Without the pictures, print the lines running from the beginning of the material to the line containing "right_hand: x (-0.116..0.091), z", both ends included.

*** Opening The records ***

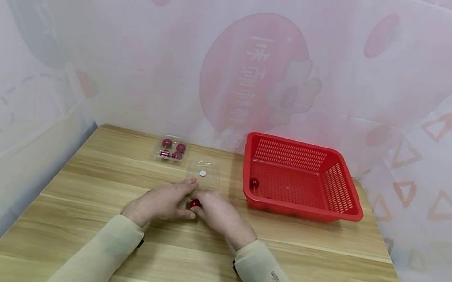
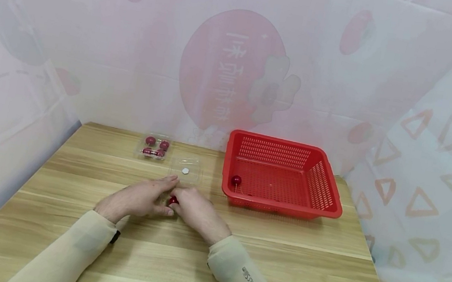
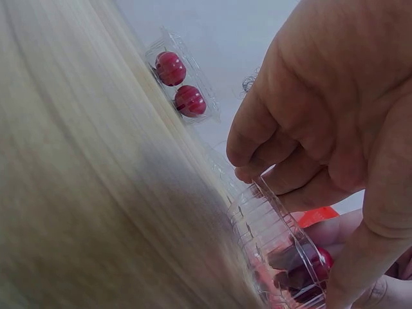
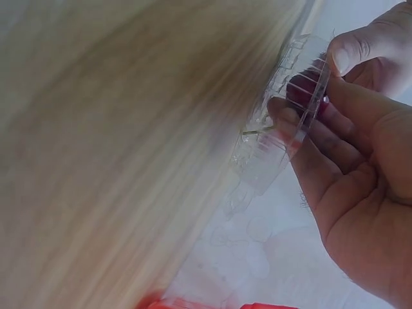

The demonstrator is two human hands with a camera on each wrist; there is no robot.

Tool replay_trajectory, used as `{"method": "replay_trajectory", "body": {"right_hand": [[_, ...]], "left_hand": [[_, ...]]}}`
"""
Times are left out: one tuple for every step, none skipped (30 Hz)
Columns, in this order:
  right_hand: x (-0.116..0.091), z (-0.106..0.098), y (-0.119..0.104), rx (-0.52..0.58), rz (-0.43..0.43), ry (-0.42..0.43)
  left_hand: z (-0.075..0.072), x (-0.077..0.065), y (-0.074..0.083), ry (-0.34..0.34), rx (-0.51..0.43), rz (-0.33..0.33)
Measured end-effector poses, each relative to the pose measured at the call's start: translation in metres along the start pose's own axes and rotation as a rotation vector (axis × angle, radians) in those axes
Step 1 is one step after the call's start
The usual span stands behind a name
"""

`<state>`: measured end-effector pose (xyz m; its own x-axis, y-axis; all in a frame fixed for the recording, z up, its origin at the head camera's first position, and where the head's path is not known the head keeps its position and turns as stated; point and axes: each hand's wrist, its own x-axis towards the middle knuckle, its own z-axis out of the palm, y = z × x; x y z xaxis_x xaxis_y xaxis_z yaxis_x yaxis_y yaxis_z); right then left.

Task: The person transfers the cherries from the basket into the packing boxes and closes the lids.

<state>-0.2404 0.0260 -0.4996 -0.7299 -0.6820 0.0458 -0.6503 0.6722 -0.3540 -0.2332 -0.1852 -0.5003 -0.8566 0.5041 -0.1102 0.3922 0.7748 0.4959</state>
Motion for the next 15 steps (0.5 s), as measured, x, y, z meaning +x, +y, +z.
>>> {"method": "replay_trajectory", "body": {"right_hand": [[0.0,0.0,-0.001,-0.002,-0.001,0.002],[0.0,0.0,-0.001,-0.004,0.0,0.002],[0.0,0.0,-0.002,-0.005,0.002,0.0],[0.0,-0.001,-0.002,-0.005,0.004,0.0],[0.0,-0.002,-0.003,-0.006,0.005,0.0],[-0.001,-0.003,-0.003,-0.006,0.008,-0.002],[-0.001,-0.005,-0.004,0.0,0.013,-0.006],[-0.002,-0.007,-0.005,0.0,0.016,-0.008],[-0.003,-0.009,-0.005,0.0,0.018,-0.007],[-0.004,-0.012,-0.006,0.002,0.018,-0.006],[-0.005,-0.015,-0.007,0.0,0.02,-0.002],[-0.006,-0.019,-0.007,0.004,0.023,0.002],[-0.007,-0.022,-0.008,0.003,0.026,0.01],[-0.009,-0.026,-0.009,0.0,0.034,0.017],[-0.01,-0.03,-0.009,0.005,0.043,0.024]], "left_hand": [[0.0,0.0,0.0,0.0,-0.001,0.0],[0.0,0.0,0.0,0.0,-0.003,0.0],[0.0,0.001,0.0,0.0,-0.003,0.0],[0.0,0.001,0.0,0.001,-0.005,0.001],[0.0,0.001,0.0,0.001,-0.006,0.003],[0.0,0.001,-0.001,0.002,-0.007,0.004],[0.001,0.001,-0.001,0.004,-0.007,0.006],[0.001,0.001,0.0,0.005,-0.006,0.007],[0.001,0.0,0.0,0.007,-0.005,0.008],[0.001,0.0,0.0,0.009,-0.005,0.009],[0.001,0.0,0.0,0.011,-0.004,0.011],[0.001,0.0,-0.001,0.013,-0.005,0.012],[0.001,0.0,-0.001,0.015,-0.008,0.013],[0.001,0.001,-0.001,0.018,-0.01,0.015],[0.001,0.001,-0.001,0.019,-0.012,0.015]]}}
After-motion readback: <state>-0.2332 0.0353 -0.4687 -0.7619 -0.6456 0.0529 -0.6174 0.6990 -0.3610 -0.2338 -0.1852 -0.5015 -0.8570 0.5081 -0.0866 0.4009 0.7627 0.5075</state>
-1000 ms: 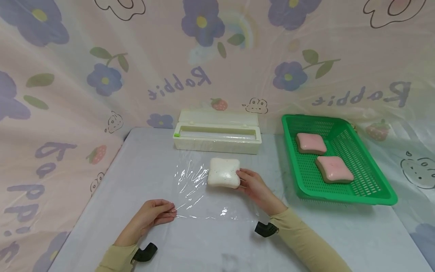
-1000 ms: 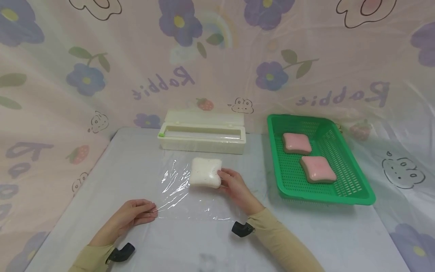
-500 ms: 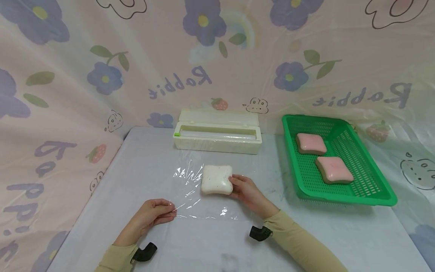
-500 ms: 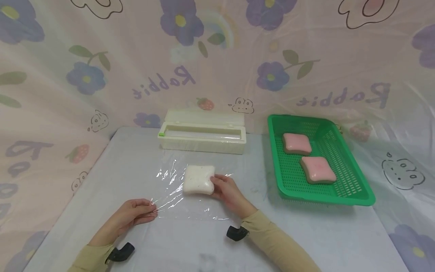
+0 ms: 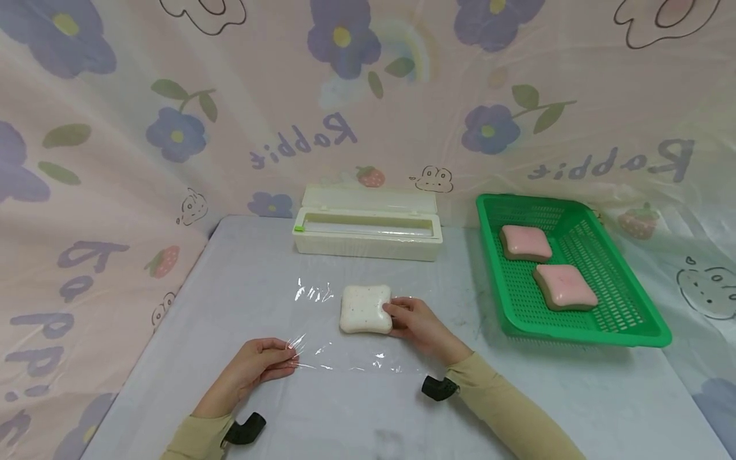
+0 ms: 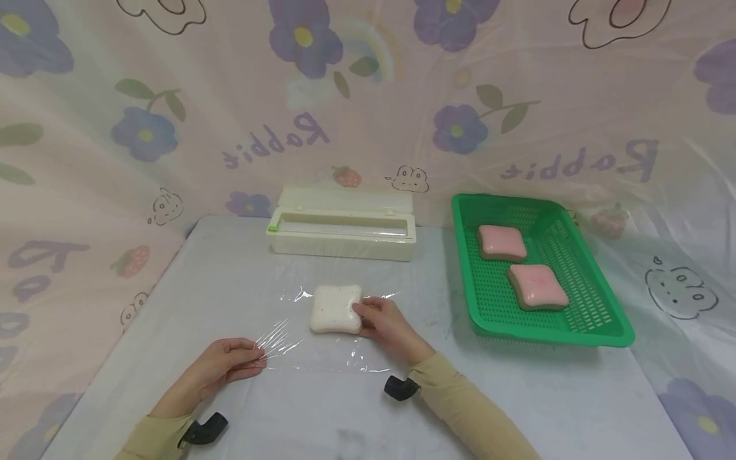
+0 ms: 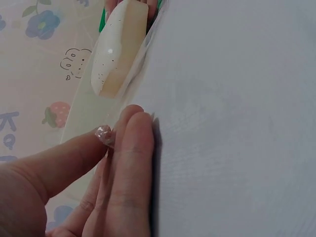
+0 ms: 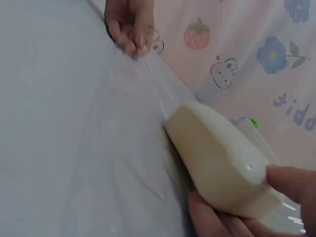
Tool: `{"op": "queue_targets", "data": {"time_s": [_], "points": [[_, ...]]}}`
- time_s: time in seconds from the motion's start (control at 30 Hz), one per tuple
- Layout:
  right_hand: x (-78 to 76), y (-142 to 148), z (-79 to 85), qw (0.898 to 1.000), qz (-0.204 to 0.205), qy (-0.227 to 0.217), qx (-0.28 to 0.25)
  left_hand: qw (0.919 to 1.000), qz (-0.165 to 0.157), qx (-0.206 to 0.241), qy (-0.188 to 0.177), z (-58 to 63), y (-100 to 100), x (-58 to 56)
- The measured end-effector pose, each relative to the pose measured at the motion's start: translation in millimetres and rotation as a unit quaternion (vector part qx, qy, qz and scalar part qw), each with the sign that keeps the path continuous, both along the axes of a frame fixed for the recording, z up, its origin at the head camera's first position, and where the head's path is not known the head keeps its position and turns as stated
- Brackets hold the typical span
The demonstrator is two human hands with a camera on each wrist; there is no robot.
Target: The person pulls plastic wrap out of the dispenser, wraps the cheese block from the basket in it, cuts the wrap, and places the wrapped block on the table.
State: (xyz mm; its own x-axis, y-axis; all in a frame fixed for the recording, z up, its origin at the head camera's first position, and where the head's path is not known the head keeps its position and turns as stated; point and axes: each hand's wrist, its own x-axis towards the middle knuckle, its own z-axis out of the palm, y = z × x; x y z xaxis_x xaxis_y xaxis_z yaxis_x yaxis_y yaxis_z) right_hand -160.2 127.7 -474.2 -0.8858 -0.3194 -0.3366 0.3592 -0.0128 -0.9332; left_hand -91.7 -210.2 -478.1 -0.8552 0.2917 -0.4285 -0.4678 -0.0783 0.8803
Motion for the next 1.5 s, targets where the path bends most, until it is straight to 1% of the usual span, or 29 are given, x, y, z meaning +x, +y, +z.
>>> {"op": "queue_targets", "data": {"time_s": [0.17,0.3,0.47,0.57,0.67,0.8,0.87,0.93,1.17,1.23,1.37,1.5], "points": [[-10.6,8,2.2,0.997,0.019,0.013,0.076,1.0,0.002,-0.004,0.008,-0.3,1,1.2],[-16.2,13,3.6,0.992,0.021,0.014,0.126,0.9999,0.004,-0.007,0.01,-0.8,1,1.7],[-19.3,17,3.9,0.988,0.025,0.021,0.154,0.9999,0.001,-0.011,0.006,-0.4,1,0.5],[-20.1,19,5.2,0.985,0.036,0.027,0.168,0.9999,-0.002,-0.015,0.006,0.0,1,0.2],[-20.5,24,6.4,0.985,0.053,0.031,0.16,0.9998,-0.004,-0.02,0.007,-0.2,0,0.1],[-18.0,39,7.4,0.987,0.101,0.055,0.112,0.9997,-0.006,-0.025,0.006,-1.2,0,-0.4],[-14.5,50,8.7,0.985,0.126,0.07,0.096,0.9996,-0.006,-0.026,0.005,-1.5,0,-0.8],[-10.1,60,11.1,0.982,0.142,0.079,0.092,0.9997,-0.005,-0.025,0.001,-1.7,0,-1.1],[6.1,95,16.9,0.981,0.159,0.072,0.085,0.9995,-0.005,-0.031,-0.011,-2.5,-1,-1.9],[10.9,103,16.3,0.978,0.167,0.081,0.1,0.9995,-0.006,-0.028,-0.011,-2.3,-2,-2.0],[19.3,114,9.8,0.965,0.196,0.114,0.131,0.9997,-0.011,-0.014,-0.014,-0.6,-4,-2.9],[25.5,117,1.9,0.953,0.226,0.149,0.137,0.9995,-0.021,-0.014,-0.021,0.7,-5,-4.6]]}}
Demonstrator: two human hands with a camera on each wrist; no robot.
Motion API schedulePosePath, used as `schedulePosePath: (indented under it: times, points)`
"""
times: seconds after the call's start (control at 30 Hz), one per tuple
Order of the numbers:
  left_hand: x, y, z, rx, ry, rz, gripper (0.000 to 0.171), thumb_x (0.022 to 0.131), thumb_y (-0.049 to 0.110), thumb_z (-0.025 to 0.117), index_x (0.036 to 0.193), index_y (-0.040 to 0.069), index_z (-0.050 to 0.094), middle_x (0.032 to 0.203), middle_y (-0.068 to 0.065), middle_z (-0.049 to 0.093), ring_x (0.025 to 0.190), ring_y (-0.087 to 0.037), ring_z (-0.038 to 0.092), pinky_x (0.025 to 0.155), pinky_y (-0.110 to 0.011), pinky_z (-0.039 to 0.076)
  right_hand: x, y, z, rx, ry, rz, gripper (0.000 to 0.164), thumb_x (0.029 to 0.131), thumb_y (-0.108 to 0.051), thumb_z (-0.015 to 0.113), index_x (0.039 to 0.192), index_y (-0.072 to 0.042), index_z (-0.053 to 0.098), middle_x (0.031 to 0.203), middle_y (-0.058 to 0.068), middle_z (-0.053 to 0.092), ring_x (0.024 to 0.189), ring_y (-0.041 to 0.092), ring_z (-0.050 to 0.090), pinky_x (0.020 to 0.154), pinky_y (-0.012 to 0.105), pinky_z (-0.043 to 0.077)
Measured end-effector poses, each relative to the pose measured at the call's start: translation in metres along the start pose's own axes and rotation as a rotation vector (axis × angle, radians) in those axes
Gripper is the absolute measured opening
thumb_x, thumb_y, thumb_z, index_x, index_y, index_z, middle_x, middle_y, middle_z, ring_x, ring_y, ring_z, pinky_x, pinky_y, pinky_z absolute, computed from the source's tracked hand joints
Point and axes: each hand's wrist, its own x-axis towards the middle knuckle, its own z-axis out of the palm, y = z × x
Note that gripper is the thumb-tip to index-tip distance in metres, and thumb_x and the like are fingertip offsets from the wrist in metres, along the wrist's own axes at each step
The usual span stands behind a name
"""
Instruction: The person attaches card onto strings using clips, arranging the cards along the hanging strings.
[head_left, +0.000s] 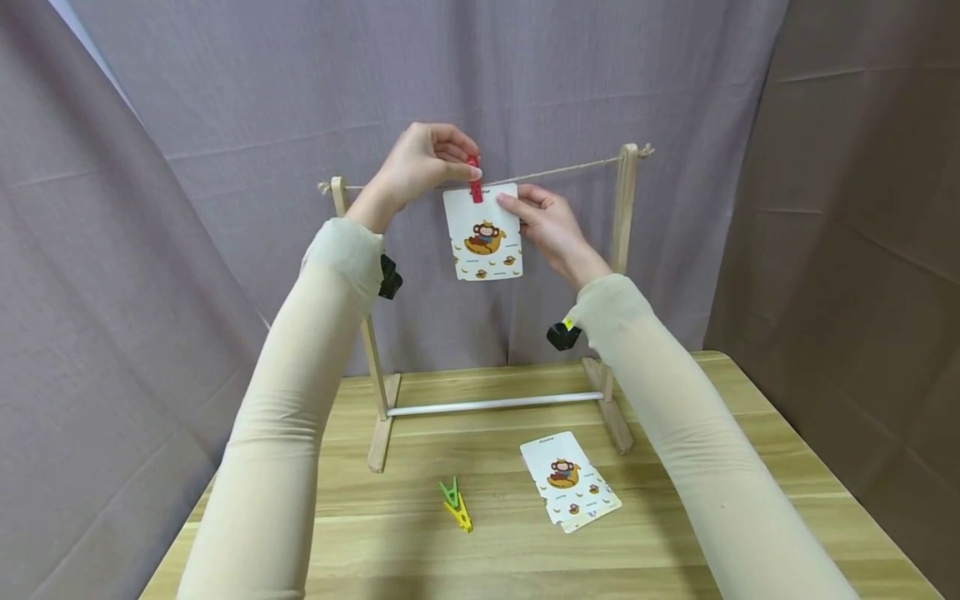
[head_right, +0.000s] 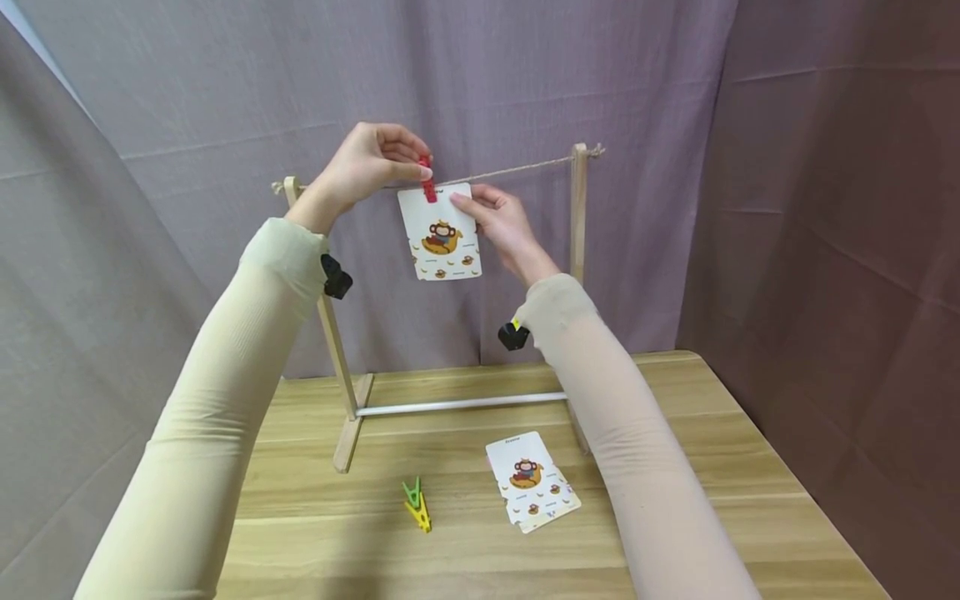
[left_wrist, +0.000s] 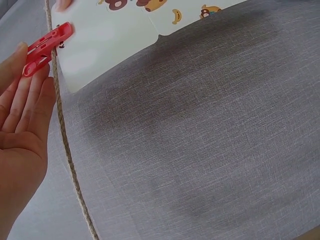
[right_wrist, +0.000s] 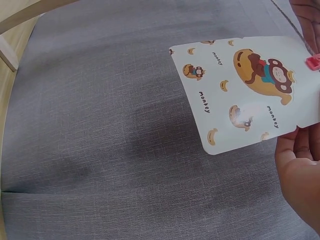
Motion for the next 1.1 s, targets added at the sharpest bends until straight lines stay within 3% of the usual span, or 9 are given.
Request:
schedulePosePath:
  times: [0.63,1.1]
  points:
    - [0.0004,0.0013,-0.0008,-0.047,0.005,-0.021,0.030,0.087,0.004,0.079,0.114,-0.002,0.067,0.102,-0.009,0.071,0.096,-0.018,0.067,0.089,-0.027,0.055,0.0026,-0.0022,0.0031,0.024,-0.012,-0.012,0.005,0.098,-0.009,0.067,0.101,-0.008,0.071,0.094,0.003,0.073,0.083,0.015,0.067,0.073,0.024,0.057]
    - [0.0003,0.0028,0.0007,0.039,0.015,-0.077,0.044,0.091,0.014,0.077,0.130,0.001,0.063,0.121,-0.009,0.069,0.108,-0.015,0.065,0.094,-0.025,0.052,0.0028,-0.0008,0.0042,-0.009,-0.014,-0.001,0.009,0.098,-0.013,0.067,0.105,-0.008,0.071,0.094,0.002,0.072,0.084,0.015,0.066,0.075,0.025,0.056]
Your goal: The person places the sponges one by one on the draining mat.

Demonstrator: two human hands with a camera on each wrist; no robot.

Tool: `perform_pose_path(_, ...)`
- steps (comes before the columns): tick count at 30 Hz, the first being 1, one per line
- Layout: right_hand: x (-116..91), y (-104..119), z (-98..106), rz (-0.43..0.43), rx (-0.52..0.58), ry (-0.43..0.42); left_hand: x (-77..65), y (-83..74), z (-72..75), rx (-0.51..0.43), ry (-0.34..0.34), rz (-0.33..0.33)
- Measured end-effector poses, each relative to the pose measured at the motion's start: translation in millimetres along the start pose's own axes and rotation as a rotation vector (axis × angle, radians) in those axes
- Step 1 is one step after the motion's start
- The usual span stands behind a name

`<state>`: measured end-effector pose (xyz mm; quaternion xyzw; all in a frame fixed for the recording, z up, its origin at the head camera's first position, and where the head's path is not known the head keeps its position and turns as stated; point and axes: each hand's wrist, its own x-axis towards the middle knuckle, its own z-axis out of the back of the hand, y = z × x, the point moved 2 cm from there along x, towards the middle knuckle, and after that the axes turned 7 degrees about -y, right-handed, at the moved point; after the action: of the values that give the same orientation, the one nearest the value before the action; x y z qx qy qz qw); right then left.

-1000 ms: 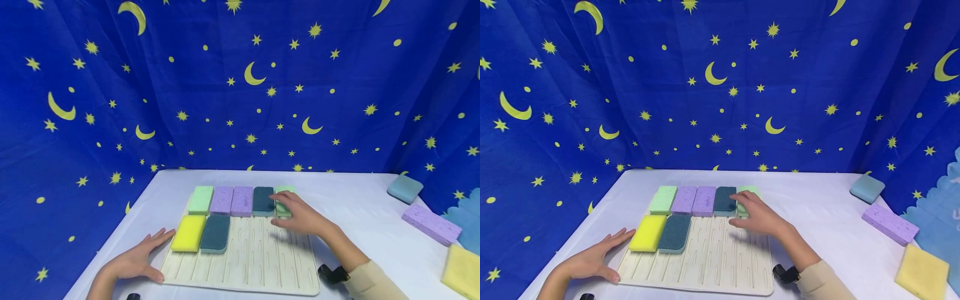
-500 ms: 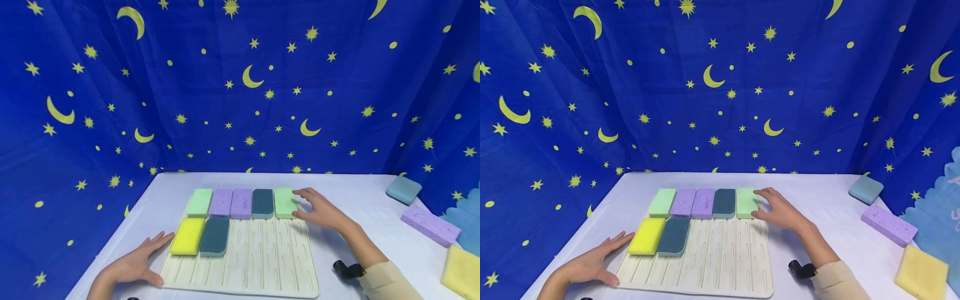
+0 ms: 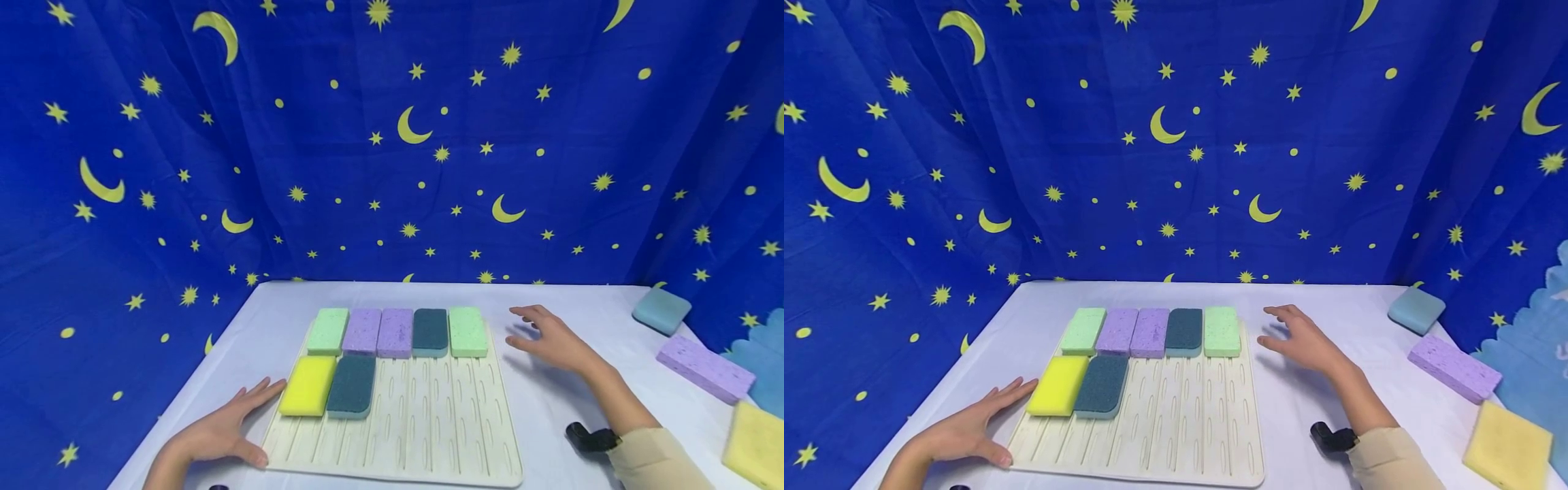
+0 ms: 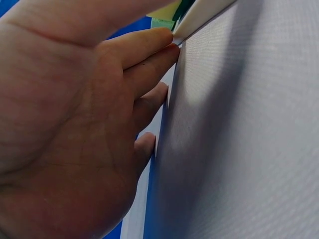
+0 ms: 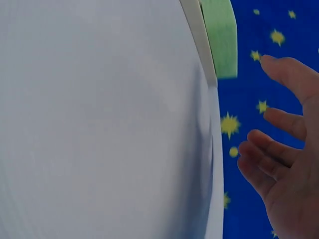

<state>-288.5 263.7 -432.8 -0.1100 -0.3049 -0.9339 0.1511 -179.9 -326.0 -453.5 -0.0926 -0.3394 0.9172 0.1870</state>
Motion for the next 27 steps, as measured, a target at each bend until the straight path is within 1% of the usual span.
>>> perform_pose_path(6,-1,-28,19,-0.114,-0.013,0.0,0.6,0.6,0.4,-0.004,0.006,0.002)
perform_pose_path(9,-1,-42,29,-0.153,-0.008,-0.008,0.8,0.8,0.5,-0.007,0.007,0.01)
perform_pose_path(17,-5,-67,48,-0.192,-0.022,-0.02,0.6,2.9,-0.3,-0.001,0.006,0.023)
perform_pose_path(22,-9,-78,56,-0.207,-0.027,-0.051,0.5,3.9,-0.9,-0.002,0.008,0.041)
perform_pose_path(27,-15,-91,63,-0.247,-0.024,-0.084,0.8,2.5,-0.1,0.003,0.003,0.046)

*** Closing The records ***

-- Finished exercise --
The demonstrator is two human hands with a camera on each wrist; there is no robot.

Tool replay_trajectory, used as `{"method": "replay_trajectory", "body": {"right_hand": [[_, ...]], "left_hand": [[_, ...]]}}`
"""
Times are left out: one tuple for every step, none skipped (30 Hz)
Columns, in this order:
  right_hand: x (-0.116..0.091), z (-0.106..0.098), y (-0.119..0.104), rx (-0.52..0.58), rz (-0.43..0.43), ry (-0.42..0.43)

Nothing further remains to be added to the answer.